NME

Roughly 30 years ago, Liz Phair invited an ex-boyfriend over to her apartment in Wicker Park, an artsy neighborhood in Chicago. As they rifled through a box of abandoned cassette tapes left behind by a previous tenant, talk turned to the classic albums that Phair – a recent graduate with an academic viewpoint on music – could study in writing her own debut album. Mid-rummage, she picked up ‘Exile on Main St.’

“I was like: ‘Rolling Stones – is this a good one of theirs?’” Phair recalls. “I’d never heard it. He said: ‘Yeah – why don’t you do that’. It was so dismissive, like: ‘Pffft! You’re gonna do a record? I’d like to see you do a double album while you’re at it.’ I looked at him, and I was like: ‘I will, I shall; let it be so’. That’s how that happened. It’s amazing how pressure can spur some of your greatest growth. I was dirt-poor, and I was tired of being told I was stupid, and I got determined.”

Off the back of that dare, the musician made her 1993 debut album ‘Exile In Guyville’, an 18-track double album that seized on the potent energy of Rolling Stones’ classic and twisted it into new shapes. Phair’s title referenced the idea that rock’n’roll is a swaggeringly exclusive guy’s club, and shattered the music snobbery of men she encountered on the Chicago music scene. “That [snobbery] was what propelled me to make my first album,” she says. “There was this sense of demanding to have a voice. I knew they weren’t the gatekeepers: a bunch of dudes sitting around in their dorms were not the arbiters of taste.”

‘Exile In Guyville’ turned Liz Phair into an indie star virtually overnight, selling 200,000 copies by the end of the following year. Six albums later, after a decade-long music hiatus, she’s now set to release ‘Soberish’, a comeback record steeped in the blurry-eyed moment between sober and tipsy, the nostalgia-aided blurring of the past and present and the uncertain sensation of slowly falling in and out of love.

“Neither here nor there, one state and the other, and flipping between the two,” Phair says, ”is what I’m living in. I would say that’s what’s going on in my life right now.”

Arriving as the final embers of grunge fizzled out in the late ’90s, Liz Phair’s voice was confrontational, raw and revolutionary in a time when rock was largely dominated by men. With an assured swagger, she sang of deceiving ‘Guyville’ by allowing them to underestimate her. “I take full advantage of every man I meet,” goes the twanging ‘Girls! Girls! Girls’, while ‘Help Me Mary’ finds her praying for the sweetest kind of revenge: “Weave my disgust into fame, and watch how fast they run to the flame.”
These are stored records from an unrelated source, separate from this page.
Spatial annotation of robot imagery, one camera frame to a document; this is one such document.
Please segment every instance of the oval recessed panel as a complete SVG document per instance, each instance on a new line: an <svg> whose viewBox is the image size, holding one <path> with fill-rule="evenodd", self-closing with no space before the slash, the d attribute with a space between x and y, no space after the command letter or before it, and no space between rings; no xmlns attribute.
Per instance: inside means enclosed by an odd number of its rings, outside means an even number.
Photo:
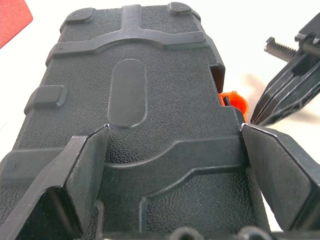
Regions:
<svg viewBox="0 0 320 240"><path fill-rule="evenodd" d="M118 127L134 127L146 118L146 73L140 61L127 59L114 66L107 115Z"/></svg>

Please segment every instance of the black rubber case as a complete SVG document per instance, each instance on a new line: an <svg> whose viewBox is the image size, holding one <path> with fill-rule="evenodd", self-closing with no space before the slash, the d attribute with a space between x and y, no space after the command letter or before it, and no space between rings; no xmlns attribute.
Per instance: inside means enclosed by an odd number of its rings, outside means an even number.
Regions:
<svg viewBox="0 0 320 240"><path fill-rule="evenodd" d="M225 67L189 6L85 8L67 16L0 167L0 226L37 174L83 129L109 124L96 231L269 231L240 134L220 104Z"/></svg>

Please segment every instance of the white table surface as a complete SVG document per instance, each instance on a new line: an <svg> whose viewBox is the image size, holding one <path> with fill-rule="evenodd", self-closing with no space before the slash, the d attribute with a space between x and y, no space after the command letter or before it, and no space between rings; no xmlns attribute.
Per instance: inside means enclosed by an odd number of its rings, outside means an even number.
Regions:
<svg viewBox="0 0 320 240"><path fill-rule="evenodd" d="M224 92L238 91L252 110L268 82L286 65L264 52L275 37L297 47L294 36L320 11L319 0L184 0L201 16L226 67ZM24 108L46 71L45 61L57 43L59 28L77 9L120 8L123 5L166 5L168 0L26 0L33 21L0 49L0 160L11 151L25 119ZM320 163L320 96L303 110L269 126L292 136ZM266 206L271 230L280 230Z"/></svg>

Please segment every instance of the metal screw thread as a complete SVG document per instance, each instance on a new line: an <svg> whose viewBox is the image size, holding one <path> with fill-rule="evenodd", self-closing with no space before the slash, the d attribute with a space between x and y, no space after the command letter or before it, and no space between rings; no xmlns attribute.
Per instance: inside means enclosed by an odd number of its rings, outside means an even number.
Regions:
<svg viewBox="0 0 320 240"><path fill-rule="evenodd" d="M265 42L264 51L287 62L289 62L297 53L295 49L277 43L274 37L270 37Z"/></svg>

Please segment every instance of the orange plastic part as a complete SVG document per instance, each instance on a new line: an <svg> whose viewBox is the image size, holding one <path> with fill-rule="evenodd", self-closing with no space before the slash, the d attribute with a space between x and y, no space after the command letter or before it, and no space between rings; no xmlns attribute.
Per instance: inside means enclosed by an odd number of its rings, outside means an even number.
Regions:
<svg viewBox="0 0 320 240"><path fill-rule="evenodd" d="M247 122L247 115L249 111L249 105L247 101L242 96L240 96L236 91L223 92L223 93L219 93L219 99L222 106L225 106L224 97L228 97L230 100L231 106L236 107L242 112L244 120L245 122Z"/></svg>

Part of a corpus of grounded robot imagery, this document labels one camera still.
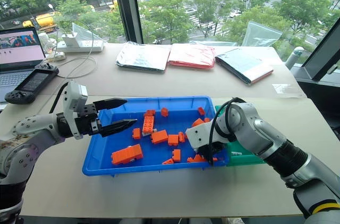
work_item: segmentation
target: orange toy block
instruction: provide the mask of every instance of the orange toy block
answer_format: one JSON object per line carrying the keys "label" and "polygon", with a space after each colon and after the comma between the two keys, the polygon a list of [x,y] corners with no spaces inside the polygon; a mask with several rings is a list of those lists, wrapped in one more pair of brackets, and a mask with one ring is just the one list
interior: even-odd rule
{"label": "orange toy block", "polygon": [[189,163],[194,163],[194,162],[206,162],[206,159],[205,159],[203,156],[201,156],[201,155],[199,155],[199,154],[196,154],[196,156],[195,156],[194,158],[189,157],[189,158],[187,159],[187,162],[189,162]]}
{"label": "orange toy block", "polygon": [[175,149],[172,151],[172,159],[175,162],[181,162],[181,150],[180,149]]}
{"label": "orange toy block", "polygon": [[154,144],[166,142],[168,140],[168,133],[166,130],[161,130],[151,134],[151,142]]}
{"label": "orange toy block", "polygon": [[140,133],[140,128],[134,128],[132,131],[132,138],[133,139],[140,139],[141,138],[141,133]]}
{"label": "orange toy block", "polygon": [[191,125],[191,127],[195,127],[195,126],[200,125],[202,123],[204,123],[204,121],[202,121],[201,118],[198,118],[197,120],[194,121],[194,123]]}
{"label": "orange toy block", "polygon": [[147,110],[147,112],[144,114],[144,117],[145,116],[153,116],[155,115],[156,113],[156,110]]}
{"label": "orange toy block", "polygon": [[178,140],[180,143],[184,143],[185,142],[185,137],[184,137],[184,133],[183,132],[179,132],[178,133]]}
{"label": "orange toy block", "polygon": [[179,135],[169,135],[168,145],[169,146],[177,146],[178,144],[179,144]]}
{"label": "orange toy block", "polygon": [[162,162],[162,165],[173,164],[173,163],[174,163],[173,159],[168,159],[168,160],[165,160],[164,162]]}
{"label": "orange toy block", "polygon": [[200,115],[206,114],[206,112],[204,111],[204,109],[202,107],[198,108],[198,112],[200,113]]}
{"label": "orange toy block", "polygon": [[164,117],[167,117],[169,115],[169,111],[168,109],[166,109],[165,107],[163,107],[161,110],[160,110],[160,114]]}
{"label": "orange toy block", "polygon": [[112,164],[127,164],[134,159],[143,158],[142,148],[140,144],[129,146],[125,149],[115,151],[111,154]]}
{"label": "orange toy block", "polygon": [[154,129],[154,116],[145,116],[143,124],[143,133],[152,133]]}

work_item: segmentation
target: white power strip
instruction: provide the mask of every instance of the white power strip
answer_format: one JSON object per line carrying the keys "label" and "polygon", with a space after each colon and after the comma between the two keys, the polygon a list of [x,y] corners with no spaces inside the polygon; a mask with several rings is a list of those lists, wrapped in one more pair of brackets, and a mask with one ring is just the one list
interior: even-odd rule
{"label": "white power strip", "polygon": [[[78,41],[79,47],[68,47],[64,41],[60,41],[57,45],[57,51],[63,51],[65,53],[88,53],[92,46],[92,40]],[[104,48],[104,41],[93,41],[92,52],[102,51]]]}

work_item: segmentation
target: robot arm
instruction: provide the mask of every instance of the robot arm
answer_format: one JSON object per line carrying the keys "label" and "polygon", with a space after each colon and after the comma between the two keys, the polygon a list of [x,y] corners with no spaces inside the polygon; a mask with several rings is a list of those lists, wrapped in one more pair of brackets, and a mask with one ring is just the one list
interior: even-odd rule
{"label": "robot arm", "polygon": [[186,131],[196,152],[209,160],[225,143],[238,140],[245,149],[271,165],[287,187],[294,189],[294,200],[305,218],[321,211],[339,210],[318,214],[320,217],[313,216],[309,222],[320,221],[318,218],[332,221],[333,215],[337,216],[333,221],[340,220],[340,178],[318,158],[294,146],[281,132],[262,120],[252,104],[230,102],[227,111],[213,123],[214,120]]}
{"label": "robot arm", "polygon": [[0,223],[13,223],[22,205],[22,193],[33,167],[43,151],[74,136],[118,133],[136,119],[124,119],[102,126],[98,110],[116,108],[124,99],[107,99],[86,105],[86,87],[70,81],[64,92],[64,112],[33,115],[18,121],[0,137]]}

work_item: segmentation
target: laptop keyboard
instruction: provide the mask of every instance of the laptop keyboard
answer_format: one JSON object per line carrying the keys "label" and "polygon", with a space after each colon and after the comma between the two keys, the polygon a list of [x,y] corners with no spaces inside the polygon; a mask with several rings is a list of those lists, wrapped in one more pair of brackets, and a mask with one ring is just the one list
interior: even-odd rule
{"label": "laptop keyboard", "polygon": [[19,85],[31,72],[20,74],[2,74],[0,76],[0,87]]}

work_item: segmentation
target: laptop
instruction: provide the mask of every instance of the laptop
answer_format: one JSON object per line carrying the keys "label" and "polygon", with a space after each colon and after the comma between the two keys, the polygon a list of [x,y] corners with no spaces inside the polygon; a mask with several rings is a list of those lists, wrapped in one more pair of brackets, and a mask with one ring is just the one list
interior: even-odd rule
{"label": "laptop", "polygon": [[34,27],[0,30],[0,102],[44,58]]}

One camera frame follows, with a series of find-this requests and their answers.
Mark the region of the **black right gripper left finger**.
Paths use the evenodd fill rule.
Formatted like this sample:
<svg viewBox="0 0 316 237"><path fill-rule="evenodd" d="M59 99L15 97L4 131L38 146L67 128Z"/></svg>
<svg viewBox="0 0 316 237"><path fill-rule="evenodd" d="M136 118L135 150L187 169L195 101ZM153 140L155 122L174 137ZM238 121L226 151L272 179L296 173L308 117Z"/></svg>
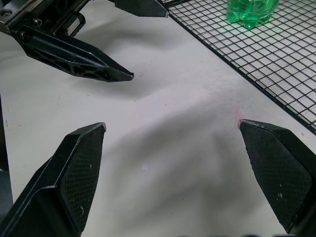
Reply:
<svg viewBox="0 0 316 237"><path fill-rule="evenodd" d="M97 188L105 132L99 122L66 135L4 217L0 235L81 236Z"/></svg>

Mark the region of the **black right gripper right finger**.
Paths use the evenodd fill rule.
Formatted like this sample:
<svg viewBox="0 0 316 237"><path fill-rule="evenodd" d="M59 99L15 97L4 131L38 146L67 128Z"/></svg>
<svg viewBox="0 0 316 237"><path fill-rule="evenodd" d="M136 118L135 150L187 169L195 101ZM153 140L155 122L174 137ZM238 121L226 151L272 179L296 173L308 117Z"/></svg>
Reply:
<svg viewBox="0 0 316 237"><path fill-rule="evenodd" d="M238 122L257 183L290 235L316 233L316 156L289 129Z"/></svg>

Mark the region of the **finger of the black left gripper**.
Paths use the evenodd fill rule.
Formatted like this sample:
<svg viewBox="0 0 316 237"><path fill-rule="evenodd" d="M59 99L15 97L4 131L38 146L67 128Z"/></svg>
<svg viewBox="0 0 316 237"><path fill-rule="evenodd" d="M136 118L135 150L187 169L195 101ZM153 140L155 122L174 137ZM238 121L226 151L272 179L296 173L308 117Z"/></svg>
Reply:
<svg viewBox="0 0 316 237"><path fill-rule="evenodd" d="M115 7L138 17L168 17L160 0L115 0Z"/></svg>
<svg viewBox="0 0 316 237"><path fill-rule="evenodd" d="M31 58L75 77L105 82L131 81L134 73L98 48L66 35L51 35L22 25L12 36Z"/></svg>

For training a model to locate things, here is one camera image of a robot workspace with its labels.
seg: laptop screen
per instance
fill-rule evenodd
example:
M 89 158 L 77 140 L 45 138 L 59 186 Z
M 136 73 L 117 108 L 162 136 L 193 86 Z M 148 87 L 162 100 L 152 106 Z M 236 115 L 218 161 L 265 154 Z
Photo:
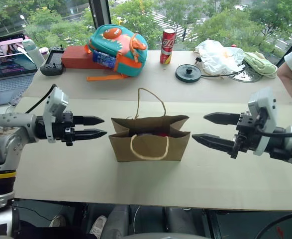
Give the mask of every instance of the laptop screen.
M 23 39 L 23 34 L 0 37 L 0 78 L 37 71 L 22 46 Z

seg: teal backpack
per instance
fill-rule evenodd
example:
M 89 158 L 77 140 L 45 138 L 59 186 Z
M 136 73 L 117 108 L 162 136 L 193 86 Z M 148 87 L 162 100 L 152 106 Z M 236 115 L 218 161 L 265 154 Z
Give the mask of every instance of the teal backpack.
M 117 75 L 101 77 L 88 77 L 88 81 L 120 79 L 128 76 L 137 76 L 145 65 L 147 59 L 147 42 L 138 33 L 133 33 L 127 28 L 115 24 L 106 24 L 97 28 L 89 38 L 86 51 L 99 54 L 103 52 L 115 61 L 111 64 Z

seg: paper bag
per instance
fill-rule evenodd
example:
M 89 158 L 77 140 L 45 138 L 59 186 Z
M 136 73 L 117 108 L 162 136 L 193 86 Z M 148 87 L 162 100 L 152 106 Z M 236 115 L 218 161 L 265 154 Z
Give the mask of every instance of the paper bag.
M 118 162 L 140 160 L 181 161 L 186 149 L 190 132 L 180 131 L 188 116 L 167 116 L 164 103 L 164 115 L 138 119 L 140 102 L 138 89 L 138 107 L 134 119 L 111 118 L 116 134 L 109 136 L 110 143 Z

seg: white bottle
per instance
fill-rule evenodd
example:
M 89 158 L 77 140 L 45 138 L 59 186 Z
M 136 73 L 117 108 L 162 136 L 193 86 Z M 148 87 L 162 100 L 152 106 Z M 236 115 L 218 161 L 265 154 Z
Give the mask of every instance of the white bottle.
M 22 45 L 26 50 L 27 54 L 32 58 L 36 67 L 39 69 L 42 63 L 44 62 L 44 57 L 39 51 L 38 47 L 35 45 L 34 41 L 31 39 L 25 39 L 22 41 Z

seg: red box
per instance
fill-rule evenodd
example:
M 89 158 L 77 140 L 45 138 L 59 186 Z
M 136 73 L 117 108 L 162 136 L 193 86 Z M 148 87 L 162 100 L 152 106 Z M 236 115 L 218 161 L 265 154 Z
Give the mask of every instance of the red box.
M 87 53 L 83 46 L 69 46 L 62 55 L 62 62 L 66 68 L 79 69 L 110 69 L 93 62 L 93 53 Z

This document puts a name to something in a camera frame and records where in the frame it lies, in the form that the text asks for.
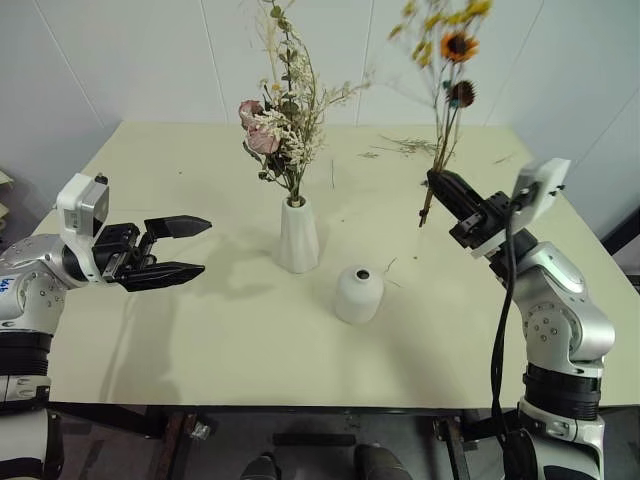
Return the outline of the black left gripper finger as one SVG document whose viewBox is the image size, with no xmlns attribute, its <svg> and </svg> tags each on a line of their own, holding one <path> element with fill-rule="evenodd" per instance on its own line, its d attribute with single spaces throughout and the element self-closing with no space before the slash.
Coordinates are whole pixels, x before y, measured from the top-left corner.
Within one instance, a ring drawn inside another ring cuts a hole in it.
<svg viewBox="0 0 640 480">
<path fill-rule="evenodd" d="M 119 284 L 128 292 L 164 289 L 190 282 L 204 271 L 204 265 L 163 262 L 126 270 L 119 275 Z"/>
<path fill-rule="evenodd" d="M 146 232 L 143 235 L 143 245 L 152 245 L 162 238 L 186 238 L 196 236 L 212 227 L 208 220 L 191 216 L 177 215 L 146 219 Z"/>
</svg>

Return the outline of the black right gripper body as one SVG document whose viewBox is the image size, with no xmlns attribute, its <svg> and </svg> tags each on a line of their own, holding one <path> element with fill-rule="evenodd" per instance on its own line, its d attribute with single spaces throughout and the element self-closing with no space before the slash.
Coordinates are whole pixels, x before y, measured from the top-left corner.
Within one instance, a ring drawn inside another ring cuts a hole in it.
<svg viewBox="0 0 640 480">
<path fill-rule="evenodd" d="M 455 196 L 448 202 L 449 212 L 457 219 L 450 235 L 463 248 L 478 248 L 504 229 L 509 204 L 502 191 L 487 198 L 475 191 Z"/>
</svg>

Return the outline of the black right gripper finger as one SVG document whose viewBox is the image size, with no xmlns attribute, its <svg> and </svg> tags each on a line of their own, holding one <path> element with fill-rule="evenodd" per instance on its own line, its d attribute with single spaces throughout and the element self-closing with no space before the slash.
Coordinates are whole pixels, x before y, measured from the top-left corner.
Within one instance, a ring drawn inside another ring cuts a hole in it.
<svg viewBox="0 0 640 480">
<path fill-rule="evenodd" d="M 439 175 L 439 201 L 450 213 L 478 213 L 483 199 L 457 173 Z"/>
<path fill-rule="evenodd" d="M 466 183 L 451 171 L 428 171 L 428 185 L 437 200 L 457 219 L 468 217 Z"/>
</svg>

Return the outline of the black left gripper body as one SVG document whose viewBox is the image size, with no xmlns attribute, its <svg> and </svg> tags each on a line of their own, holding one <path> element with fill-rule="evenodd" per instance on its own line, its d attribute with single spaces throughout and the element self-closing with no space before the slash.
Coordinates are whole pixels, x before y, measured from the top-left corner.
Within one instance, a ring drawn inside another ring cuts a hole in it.
<svg viewBox="0 0 640 480">
<path fill-rule="evenodd" d="M 158 284 L 152 246 L 156 232 L 141 232 L 134 223 L 107 225 L 92 247 L 101 280 L 107 284 Z"/>
</svg>

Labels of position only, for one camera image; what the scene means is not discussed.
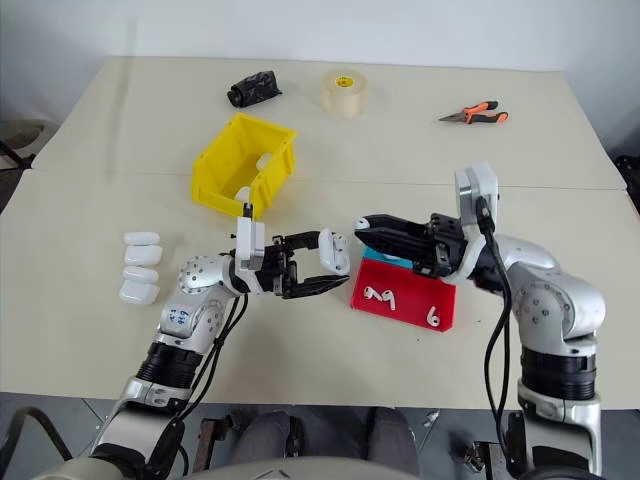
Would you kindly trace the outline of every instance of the red foam block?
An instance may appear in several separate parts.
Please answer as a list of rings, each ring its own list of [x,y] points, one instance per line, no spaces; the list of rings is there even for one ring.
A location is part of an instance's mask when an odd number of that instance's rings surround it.
[[[366,287],[371,287],[380,294],[384,290],[391,290],[396,302],[395,311],[391,310],[389,302],[365,298]],[[352,308],[438,332],[444,332],[453,327],[455,302],[456,287],[454,285],[416,275],[408,268],[369,258],[362,259],[351,296]],[[435,315],[440,318],[440,324],[437,327],[427,323],[427,314],[431,307],[436,307]]]

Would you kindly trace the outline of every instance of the yellow plastic bin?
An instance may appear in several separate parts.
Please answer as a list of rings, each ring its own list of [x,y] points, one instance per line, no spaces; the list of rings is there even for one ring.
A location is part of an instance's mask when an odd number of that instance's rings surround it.
[[[293,173],[295,136],[289,128],[236,113],[193,164],[193,201],[239,217],[243,202],[234,197],[248,186],[253,217],[260,218]],[[272,156],[258,170],[256,163],[265,153]]]

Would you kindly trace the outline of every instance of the orange-handled pliers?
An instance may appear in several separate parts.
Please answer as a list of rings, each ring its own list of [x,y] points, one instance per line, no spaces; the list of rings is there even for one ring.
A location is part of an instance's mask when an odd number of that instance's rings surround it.
[[[447,115],[439,120],[443,122],[464,122],[464,123],[502,123],[509,114],[507,112],[485,113],[487,110],[495,110],[498,108],[498,102],[491,100],[482,102],[473,107],[463,108],[458,113]]]

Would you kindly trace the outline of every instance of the white table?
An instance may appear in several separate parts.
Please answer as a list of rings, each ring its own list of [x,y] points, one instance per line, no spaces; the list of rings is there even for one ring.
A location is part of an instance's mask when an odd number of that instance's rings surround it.
[[[43,154],[41,161],[59,158]],[[25,173],[0,217],[1,390],[119,395],[145,356],[182,262],[233,246],[234,219],[193,204],[189,192],[190,178],[180,175]],[[640,407],[640,385],[628,381],[640,338],[640,221],[626,194],[510,187],[501,194],[500,232],[545,246],[604,293],[597,358],[603,406]],[[425,221],[433,211],[456,213],[452,186],[290,180],[263,220],[268,235],[325,225],[349,233],[363,214]],[[118,299],[122,233],[139,229],[158,231],[165,247],[161,295],[151,307]],[[355,242],[350,254],[355,272]],[[301,276],[315,273],[314,262],[312,254],[300,256]],[[291,301],[252,297],[205,400],[487,407],[482,358],[497,297],[471,282],[461,286],[455,326],[439,334],[351,310],[352,286]],[[510,407],[519,375],[513,330]]]
[[[34,168],[190,175],[236,112],[229,86],[272,69],[284,94],[244,111],[299,132],[298,180],[451,185],[454,170],[488,160],[502,186],[624,188],[561,73],[347,65],[369,80],[369,104],[336,119],[320,89],[335,66],[112,58]],[[509,120],[437,121],[485,100],[498,100]]]

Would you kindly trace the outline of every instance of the tape roll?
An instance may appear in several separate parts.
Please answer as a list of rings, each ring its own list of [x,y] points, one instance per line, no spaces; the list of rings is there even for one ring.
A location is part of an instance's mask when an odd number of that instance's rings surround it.
[[[367,79],[355,70],[332,70],[322,79],[325,110],[340,117],[355,117],[365,106]]]

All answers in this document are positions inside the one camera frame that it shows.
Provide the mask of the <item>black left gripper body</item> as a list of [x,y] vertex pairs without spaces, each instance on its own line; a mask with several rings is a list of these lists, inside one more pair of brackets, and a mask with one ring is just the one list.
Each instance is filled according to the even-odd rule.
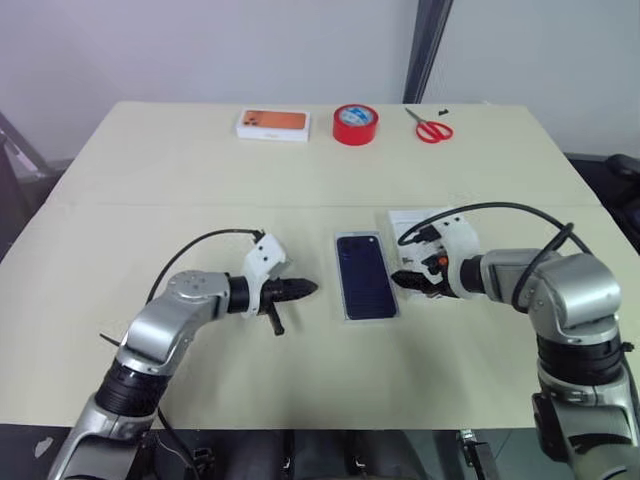
[[293,279],[268,280],[262,286],[259,314],[268,317],[275,336],[281,336],[285,333],[276,304],[292,301],[295,290]]

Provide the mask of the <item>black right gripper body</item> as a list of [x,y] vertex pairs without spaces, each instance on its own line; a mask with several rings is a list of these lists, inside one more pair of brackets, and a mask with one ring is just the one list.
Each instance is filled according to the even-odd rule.
[[448,279],[448,256],[443,252],[434,253],[421,261],[425,268],[426,295],[429,298],[450,297]]
Though Liz Phair remains best known for ‘Exile in Guyville’, her plain-speaking, playful music and rocky ride in a male-dominated industry has endured as an influence on many of the next generation’s newest indie stars, all of them women. Snail Mail – aka Lindsay Jordan – famously began her career playing in a covers band named Lizard Phair: though Jordan’s music is sparser, the two artists share a similar lyrical language. “And I know myself and I’ll never love anyone else,” Jordan sings on ‘Pristine’ with Phair’s emotional rawness, and that same sprinkle of melodrama.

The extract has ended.